Work task
Output only the lines below from the one holding "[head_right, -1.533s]" down to the one holding "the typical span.", both end lines included and every picture dropped.

[Excerpts from a dataset]
----

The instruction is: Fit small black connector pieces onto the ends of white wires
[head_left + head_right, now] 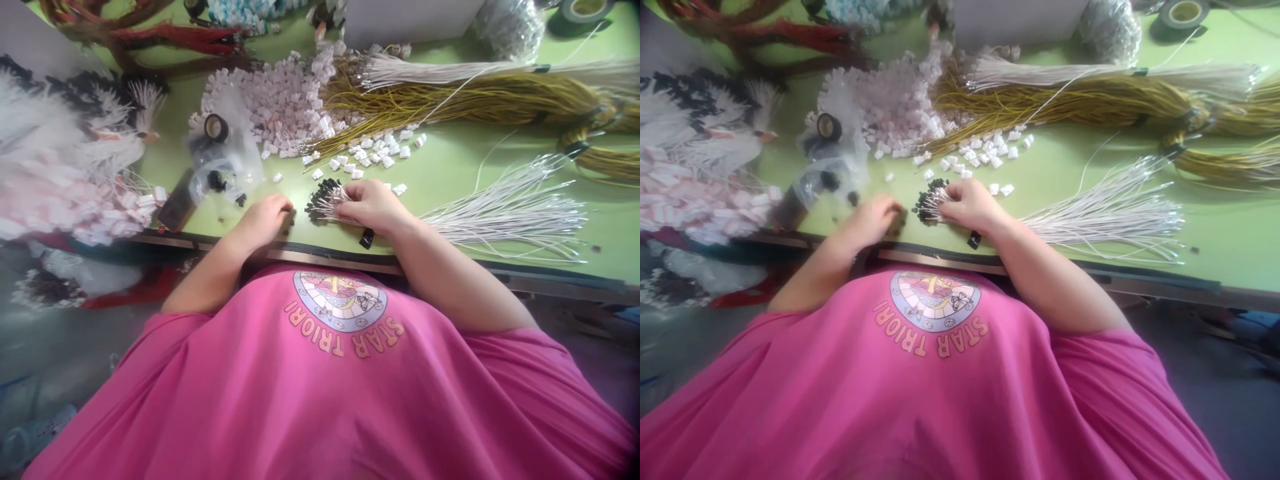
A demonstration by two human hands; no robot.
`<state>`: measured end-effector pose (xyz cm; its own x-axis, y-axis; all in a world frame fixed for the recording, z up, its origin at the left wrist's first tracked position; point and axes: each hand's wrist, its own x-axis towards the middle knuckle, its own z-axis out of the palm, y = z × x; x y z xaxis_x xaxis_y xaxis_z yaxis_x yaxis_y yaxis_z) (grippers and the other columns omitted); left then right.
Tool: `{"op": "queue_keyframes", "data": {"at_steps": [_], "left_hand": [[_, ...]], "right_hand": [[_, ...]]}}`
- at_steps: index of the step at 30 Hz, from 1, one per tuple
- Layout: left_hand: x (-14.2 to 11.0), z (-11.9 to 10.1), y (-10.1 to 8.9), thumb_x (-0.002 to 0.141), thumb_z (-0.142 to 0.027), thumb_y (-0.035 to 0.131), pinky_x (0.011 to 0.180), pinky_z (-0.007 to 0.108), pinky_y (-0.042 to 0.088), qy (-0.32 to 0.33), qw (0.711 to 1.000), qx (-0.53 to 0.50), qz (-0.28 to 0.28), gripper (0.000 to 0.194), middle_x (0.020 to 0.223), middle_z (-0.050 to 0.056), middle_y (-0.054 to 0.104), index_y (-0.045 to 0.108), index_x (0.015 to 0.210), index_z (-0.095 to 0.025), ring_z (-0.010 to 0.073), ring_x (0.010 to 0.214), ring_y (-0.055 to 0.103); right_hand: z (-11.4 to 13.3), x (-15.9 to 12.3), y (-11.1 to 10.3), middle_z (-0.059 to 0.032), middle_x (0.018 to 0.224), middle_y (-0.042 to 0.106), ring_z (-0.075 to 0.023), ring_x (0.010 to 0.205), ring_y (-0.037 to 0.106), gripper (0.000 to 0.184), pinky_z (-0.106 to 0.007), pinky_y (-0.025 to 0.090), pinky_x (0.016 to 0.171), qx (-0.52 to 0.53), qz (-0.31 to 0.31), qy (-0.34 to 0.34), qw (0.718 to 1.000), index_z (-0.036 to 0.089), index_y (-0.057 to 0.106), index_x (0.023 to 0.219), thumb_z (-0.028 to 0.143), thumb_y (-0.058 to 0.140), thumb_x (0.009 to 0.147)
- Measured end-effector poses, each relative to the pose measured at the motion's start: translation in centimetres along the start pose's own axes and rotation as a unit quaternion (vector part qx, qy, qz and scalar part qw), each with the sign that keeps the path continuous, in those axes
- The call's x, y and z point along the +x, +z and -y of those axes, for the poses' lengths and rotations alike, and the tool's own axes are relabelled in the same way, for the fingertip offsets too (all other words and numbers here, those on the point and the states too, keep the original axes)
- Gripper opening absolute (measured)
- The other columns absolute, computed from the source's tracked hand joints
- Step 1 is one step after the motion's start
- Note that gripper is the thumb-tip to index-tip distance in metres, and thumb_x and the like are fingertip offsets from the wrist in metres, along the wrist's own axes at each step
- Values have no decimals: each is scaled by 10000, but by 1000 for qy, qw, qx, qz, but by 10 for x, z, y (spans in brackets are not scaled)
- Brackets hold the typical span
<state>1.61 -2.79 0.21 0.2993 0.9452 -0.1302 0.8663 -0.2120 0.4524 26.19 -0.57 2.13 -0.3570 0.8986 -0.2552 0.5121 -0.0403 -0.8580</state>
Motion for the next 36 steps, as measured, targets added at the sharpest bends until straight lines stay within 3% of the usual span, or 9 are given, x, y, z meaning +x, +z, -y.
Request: {"op": "queue_keyframes", "data": {"at_steps": [4,9,14,19,36], "left_hand": [[1,-24,-3,854,-191,474,859,321,472,-18,989,-132,-59,220,947,53,678,627,1011,-183,179,889,618],[6,-47,14,824,-236,570,833,292,503,-4,935,-356,5,183,922,36,690,649,978,-175,147,832,633],[14,-46,31,744,-261,685,745,290,526,-63,896,-438,-22,184,852,24,691,668,904,-173,128,718,622],[15,-46,33,689,-198,723,783,290,532,-71,864,-497,-30,228,871,23,691,645,901,-163,132,782,643],[12,-55,29,707,-260,727,784,296,531,-84,894,-436,-59,173,841,33,712,679,835,-155,146,766,648]], "right_hand": [[0,0,0,35,525,429,-91,531,403,92,-260,279,516,5,15,-15,1000,163,509,580,221,558,631],[-1,0,2,47,496,379,-84,498,372,124,-258,247,491,12,18,-11,1000,178,455,562,225,552,624],[-3,-2,3,49,510,364,-74,504,349,172,-251,223,489,39,15,-28,999,174,450,564,280,555,649],[-6,-1,5,55,512,344,-71,523,332,198,-254,220,508,20,-4,-43,999,175,428,557,273,577,642],[-6,2,9,50,507,347,-83,548,344,180,-268,222,531,-35,-24,-62,997,174,421,535,225,576,612]]}}
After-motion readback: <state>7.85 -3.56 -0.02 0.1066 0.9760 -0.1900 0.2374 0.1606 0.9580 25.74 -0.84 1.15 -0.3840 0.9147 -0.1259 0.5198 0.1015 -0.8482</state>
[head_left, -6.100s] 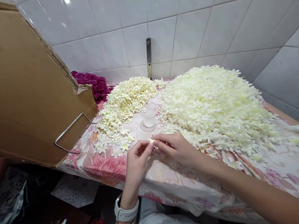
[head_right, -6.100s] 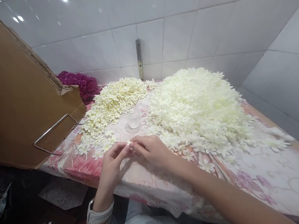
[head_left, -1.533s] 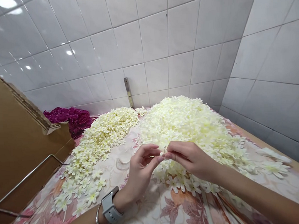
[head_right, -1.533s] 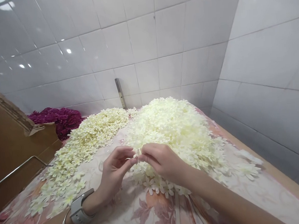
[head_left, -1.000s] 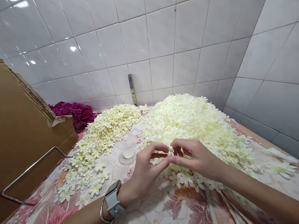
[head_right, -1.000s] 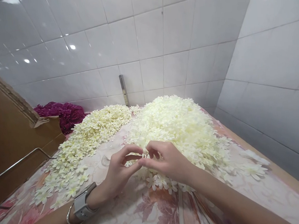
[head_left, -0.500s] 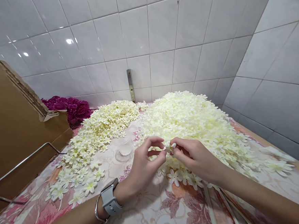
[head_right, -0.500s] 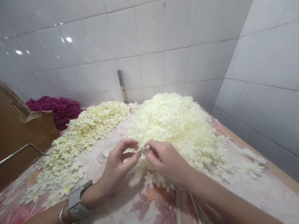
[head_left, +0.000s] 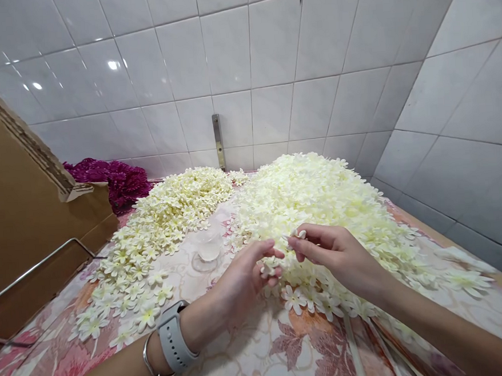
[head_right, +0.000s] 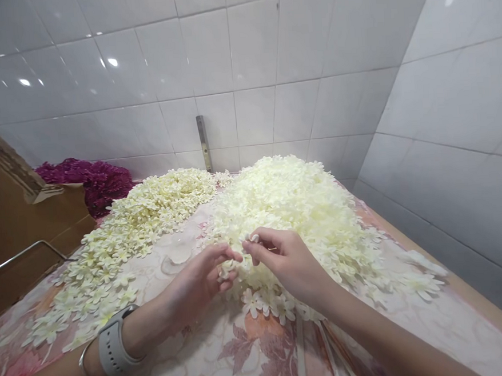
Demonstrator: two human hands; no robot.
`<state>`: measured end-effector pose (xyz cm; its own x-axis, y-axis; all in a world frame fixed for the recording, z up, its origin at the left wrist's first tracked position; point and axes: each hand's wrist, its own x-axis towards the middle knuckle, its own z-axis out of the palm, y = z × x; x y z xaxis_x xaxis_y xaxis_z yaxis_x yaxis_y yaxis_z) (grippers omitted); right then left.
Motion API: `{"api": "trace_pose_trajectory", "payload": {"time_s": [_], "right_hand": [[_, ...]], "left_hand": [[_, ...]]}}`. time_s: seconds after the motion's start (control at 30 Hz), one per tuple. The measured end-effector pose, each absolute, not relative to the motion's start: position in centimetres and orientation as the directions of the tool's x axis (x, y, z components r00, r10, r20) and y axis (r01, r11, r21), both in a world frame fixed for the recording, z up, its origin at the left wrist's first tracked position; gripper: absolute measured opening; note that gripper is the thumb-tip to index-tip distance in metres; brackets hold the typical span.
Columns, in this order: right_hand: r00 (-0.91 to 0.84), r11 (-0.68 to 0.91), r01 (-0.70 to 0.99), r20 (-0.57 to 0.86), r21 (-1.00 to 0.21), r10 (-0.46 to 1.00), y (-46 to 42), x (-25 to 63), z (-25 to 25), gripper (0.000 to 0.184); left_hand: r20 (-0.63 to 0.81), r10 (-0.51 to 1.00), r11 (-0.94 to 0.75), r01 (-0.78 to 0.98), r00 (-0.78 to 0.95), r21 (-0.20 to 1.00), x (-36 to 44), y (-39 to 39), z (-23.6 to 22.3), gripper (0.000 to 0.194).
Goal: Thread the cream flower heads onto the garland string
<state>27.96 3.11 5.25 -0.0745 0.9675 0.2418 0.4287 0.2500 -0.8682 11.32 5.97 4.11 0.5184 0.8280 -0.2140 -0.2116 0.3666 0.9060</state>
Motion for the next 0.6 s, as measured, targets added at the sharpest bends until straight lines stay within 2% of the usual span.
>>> {"api": "trace_pose_trajectory", "payload": {"time_s": [0.1,0.23,0.43,0.6], "right_hand": [[-0.135,0.225,0.387,0.186,-0.894,0.973,2.8,27.8,5.3,0.041],[-0.142,0.172,0.3,0.134,-0.938,0.981,2.6,27.8,5.3,0.045],[-0.231,0.143,0.188,0.098,-0.972,0.968,2.9,28.0,5.2,0.041],[-0.234,0.142,0.329,0.066,-0.934,0.97,3.0,28.2,5.3,0.034]], "left_hand": [[-0.169,0.825,0.26,-0.096,0.539,0.961,11.2,5.8,4.7,0.027],[-0.051,0.78,0.081,-0.021,0.624,0.996,10.9,5.7,5.7,0.029],[-0.024,0.762,0.09,-0.069,0.648,0.994,10.8,6.0,5.3,0.027],[0.063,0.862,-0.092,0.033,0.503,0.995,10.7,6.3,5.5,0.021]]}}
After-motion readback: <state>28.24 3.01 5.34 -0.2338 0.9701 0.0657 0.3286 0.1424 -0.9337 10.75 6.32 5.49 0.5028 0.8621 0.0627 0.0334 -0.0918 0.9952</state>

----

The completed task
[head_right, -1.533s] 
[head_left, -1.000s] 
[head_right, -1.000s] 
[head_left, -0.500s] 
[head_right, -0.500s] 
[head_left, +0.000s] 
[head_right, +0.000s] 
Demonstrator: two human hands; no robot.
`<state>`: measured end-effector pose (xyz cm; its own x-axis, y-axis; all in a world frame fixed for the recording, z up, its origin at the left wrist's first tracked position; point and axes: each hand's wrist, its own x-axis towards the middle knuckle, its own z-axis out of the palm, y = z × x; x y z xaxis_x xaxis_y xaxis_z yaxis_x yaxis_y yaxis_z) (grippers omitted); right then left.
Motion API: `{"api": "trace_pose_trajectory", "payload": {"time_s": [_], "right_hand": [[_, ...]], "left_hand": [[_, ...]]}}`. time_s: seconds after the motion's start (control at 30 Hz), one per tuple. The measured end-effector pose, each absolute, not relative to the motion's start: position in centimetres and orientation as the directions of the tool's x axis (x, y, z components r00, r10, r20) and y axis (r01, r11, r21), both in a world frame fixed for the recording, z up, its origin at the left wrist's first tracked position; gripper: absolute measured opening; note that gripper is the thumb-tip to index-tip distance in metres; brackets hold the typical span.

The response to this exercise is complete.